自分の事ばかり考えて状況を俯瞰して見られていなかった事に気づいた私は、深い溜め息をついて両手で頭を抱える。
「…………もぉ…………」
冷静に考えてみれば、物凄く失礼な事を言った。
(ちゃんと謝らないと)
私はハーブティーを飲んで気持ちを落ち着かせ、凪さんに謝った。
「……すみません。もてなしてくれているのに、とても失礼な事を言いました」
「気にしなくていいよ。千秋みたいな状況になれば、誰だって混乱するだろうし」
普通の人なら「そうだね、気をつけて」ぐらい言いそうなのに、やはり凪さんは動じない。
(思っている以上に、この人は大物なのかも)
思えば凪さんは終始私を受け入れる態度をとり〝味方〟でいてくれた。
ビジネス的に考えれば、買い物をしない客なんて「出て行け」と追い出せるだろう。
でも凪さんは「可哀想だね! どうしよう!」と感情的にはなっていないけど、冷たく切り捨ててもいない。
(……それにこの人、何かを知ってそうだし、ちゃんと助力を乞えば力になってくれるかも)
決意した私は深呼吸し、改めて凪さんに向き直った。
「私は家に帰って家族に会い、安心して眠りたいです。……そのための助言をもらえないでしょうか。お願いします」
私は凪さんを見つめて言ったあと、バッと頭を下げた。
しばらく凪さんは黙っていたけれど、「まー、いっか」と言って立ちあがると、ハイバックチェアに座り直した。

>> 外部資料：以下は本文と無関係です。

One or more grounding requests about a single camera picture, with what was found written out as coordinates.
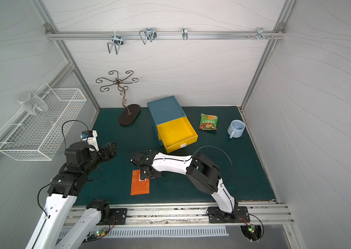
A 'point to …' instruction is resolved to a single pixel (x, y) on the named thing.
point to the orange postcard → (139, 187)
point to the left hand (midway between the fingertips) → (109, 145)
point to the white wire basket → (39, 136)
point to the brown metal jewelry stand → (133, 110)
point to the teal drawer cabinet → (164, 110)
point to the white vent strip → (161, 232)
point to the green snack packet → (208, 122)
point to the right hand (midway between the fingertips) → (147, 174)
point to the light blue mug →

そして椅子を回転させてこちらを見ると、脚を組んで説明し始める。
「回りくどいと思うけど、必要な情報から順番に伝えていくから、最後まで聞いて」
そう言われ、私はコクンと頷いた。
「この店は千秋がもといた世界とはちょっとずれた場所にある」
「……異世界ですか?」
昨今ライトノベルで流行りのワードを口にすると、凪さんは「転生はしてないよ」と笑う。
「外には普通に人が歩いていたでしょ?」
「はい」
「千秋の世界の新宿をAとすると、ここはAダッシュと言える。同じだけど違うんだ」
「……あの、言っている事があまりよく……」
眉間に皺を寄せて尋ねると、凪さんは「うーん」と首を傾げ、腕を組む。
「パソコンのデータをコピーしたとしよう。元データAとコピーされたAダッシュの中身は同じだけど、厳密にまったく同じA同士じゃない。……これなら意味は分かる?」
「それなら分かります」
「どっちも本物だから、コピー元っていういい方は語弊があるけど、仮に今いるこの世界がAダッシュだとすると、こっちは限られた人しか認識できない場所なんだ」
「……やっぱり異世界……、隠世みたいな?」
私の頭の中に、ライトノベルで得た単語が浮かぶ。
「まぁ、そう思ったほうが理解が早いかな。この店はAとAダッシュの狭間にあってね。Aの世界のお客さんが来る事もあるし、千秋みたいにAダッシュに属している人が駆け込んでくる事もある。……ただ、隠世っていうのは完全にあの世の事を言うから、厳密にはここは隠世じゃない。……まぁ、私は暫定的に現世と隠世、二つの世界が重なっている所――二重と呼んでる」
徐々に理解してきた私は、「なるほど」と頷く。
「どちらにも繋がっているなら、このお店から現世に戻る事はできますか?」
期待を込めて尋ねたけれど、凪さんはあっさりと否定した。